> _Task requirements_
Your response should contain every line from the data below that holds the string "post".

Saved data entries:
===

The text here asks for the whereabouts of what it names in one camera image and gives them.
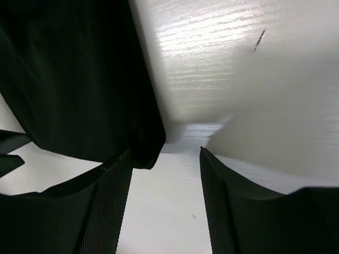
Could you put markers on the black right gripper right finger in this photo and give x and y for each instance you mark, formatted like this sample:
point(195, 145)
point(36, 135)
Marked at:
point(245, 217)

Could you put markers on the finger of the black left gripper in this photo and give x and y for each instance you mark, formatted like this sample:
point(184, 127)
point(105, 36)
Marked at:
point(9, 163)
point(11, 141)

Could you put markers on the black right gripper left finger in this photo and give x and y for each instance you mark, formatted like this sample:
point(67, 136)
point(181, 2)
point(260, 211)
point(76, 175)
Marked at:
point(81, 215)

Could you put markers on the black t shirt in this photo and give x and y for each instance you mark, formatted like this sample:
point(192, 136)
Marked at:
point(74, 76)

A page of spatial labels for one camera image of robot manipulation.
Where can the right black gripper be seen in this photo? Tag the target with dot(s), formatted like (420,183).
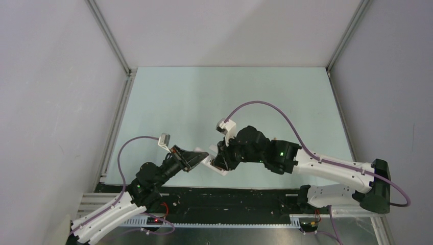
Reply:
(223,160)

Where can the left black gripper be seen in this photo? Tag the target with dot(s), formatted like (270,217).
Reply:
(189,159)

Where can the white battery cover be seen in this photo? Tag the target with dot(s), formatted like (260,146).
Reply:
(213,148)

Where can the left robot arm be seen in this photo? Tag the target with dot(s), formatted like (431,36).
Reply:
(111,206)

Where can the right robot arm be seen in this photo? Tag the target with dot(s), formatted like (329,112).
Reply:
(366,184)

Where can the left controller board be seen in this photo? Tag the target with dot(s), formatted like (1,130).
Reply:
(154,221)

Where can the controller board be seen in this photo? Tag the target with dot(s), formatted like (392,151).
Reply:
(154,221)
(308,227)

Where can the right controller board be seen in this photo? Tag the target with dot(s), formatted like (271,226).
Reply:
(308,227)

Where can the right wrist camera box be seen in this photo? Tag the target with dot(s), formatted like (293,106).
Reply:
(227,128)

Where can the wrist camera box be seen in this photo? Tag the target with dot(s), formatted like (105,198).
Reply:
(227,128)
(163,141)

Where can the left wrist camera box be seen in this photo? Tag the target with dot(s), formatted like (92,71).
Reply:
(163,141)

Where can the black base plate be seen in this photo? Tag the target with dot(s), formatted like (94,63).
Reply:
(225,206)

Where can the aluminium frame rail front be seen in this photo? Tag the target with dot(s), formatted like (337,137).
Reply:
(338,205)

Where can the left aluminium frame post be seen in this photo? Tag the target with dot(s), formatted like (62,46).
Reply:
(126,87)

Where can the aluminium frame post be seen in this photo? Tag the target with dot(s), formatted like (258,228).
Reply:
(126,87)
(349,31)

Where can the right aluminium frame post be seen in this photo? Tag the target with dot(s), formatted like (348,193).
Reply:
(349,31)

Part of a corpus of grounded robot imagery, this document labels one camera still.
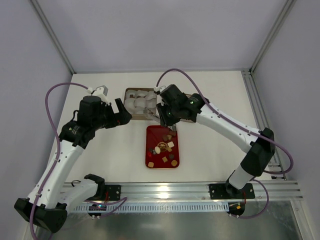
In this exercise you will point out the aluminium front rail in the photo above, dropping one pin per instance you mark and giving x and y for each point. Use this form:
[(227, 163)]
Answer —
[(277, 190)]

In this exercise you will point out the aluminium rail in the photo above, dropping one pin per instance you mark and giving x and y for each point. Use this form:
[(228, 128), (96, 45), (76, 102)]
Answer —
[(277, 190), (275, 164)]

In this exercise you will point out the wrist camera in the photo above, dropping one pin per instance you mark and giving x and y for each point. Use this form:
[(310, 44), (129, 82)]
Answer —
[(99, 91), (158, 89)]

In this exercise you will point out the slotted cable duct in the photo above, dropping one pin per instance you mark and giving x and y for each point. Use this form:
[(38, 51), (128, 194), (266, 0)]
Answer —
[(152, 207)]

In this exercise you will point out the brown rectangular chocolate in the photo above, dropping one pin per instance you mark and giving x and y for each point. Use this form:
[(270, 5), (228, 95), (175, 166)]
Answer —
[(173, 133)]

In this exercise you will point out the gold tin box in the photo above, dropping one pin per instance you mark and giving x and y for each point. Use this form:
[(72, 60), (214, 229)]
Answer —
[(138, 98)]

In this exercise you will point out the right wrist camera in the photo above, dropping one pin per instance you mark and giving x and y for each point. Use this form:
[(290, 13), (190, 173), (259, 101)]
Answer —
[(158, 89)]

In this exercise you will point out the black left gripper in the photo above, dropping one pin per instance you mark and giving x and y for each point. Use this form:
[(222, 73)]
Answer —
[(114, 116)]

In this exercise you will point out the white cube chocolate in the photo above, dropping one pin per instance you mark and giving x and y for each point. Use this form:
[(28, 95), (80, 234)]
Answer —
[(170, 144)]

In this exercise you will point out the gold shell chocolate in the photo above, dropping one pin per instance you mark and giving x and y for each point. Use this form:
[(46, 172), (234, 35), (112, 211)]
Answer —
[(174, 163)]

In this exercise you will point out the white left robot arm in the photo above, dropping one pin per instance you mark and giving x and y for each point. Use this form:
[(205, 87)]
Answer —
[(45, 206)]

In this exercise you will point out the tan swirl square chocolate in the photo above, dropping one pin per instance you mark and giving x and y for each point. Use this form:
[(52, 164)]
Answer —
[(164, 159)]

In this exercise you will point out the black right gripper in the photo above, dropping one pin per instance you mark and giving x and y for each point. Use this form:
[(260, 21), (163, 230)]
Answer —
[(164, 116)]

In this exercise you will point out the red lacquer tray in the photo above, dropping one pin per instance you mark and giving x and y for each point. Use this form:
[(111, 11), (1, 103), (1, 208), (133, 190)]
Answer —
[(154, 138)]

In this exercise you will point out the white round spiral chocolate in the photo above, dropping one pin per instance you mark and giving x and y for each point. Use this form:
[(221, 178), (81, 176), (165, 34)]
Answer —
[(157, 150)]

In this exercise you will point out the brown oval chocolate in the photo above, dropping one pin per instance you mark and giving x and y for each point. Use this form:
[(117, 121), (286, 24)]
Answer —
[(165, 137)]

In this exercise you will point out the gold tin lid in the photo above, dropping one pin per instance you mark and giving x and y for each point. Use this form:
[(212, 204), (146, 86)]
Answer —
[(189, 110)]

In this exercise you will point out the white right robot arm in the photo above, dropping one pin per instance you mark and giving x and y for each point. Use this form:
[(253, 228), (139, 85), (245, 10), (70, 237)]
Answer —
[(257, 144)]

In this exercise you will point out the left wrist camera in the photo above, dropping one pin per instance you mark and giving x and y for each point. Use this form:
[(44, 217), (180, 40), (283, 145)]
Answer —
[(99, 91)]

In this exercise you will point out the right side aluminium rail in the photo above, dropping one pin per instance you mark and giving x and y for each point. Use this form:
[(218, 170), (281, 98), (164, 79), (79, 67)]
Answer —
[(275, 164)]

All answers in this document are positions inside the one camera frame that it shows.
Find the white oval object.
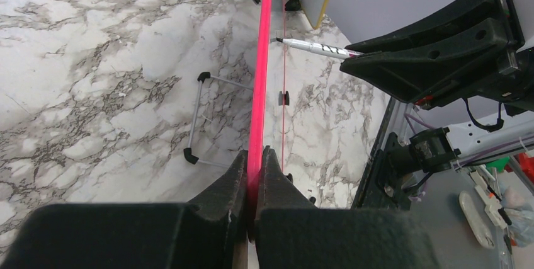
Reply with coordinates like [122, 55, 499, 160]
[458, 191, 495, 249]

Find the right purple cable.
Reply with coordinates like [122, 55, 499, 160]
[404, 112, 534, 164]

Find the black mounting rail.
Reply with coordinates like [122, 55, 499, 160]
[351, 132, 421, 210]

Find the aluminium frame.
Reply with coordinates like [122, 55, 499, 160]
[368, 98, 414, 164]

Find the pink framed whiteboard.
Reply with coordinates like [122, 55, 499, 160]
[183, 0, 293, 201]

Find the white whiteboard marker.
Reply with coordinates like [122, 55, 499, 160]
[269, 37, 364, 60]

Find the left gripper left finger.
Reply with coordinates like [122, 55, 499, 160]
[1, 151, 247, 268]

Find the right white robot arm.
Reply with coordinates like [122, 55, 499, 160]
[340, 0, 533, 175]

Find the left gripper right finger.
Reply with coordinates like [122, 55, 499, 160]
[254, 147, 440, 268]

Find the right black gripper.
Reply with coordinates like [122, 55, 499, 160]
[340, 0, 533, 112]

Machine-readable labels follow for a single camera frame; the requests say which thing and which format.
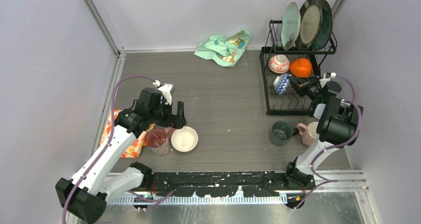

===

> _Result of the task_
Where can the left aluminium frame post be seen in this photo? Tag the target with dot(s), formatted like (62,46).
Where can the aluminium frame post be seen in this photo? Tag the target with dot(s), formatted like (258,228).
Where can the right aluminium frame post be seen in this photo? Tag the target with dot(s), formatted like (348,193).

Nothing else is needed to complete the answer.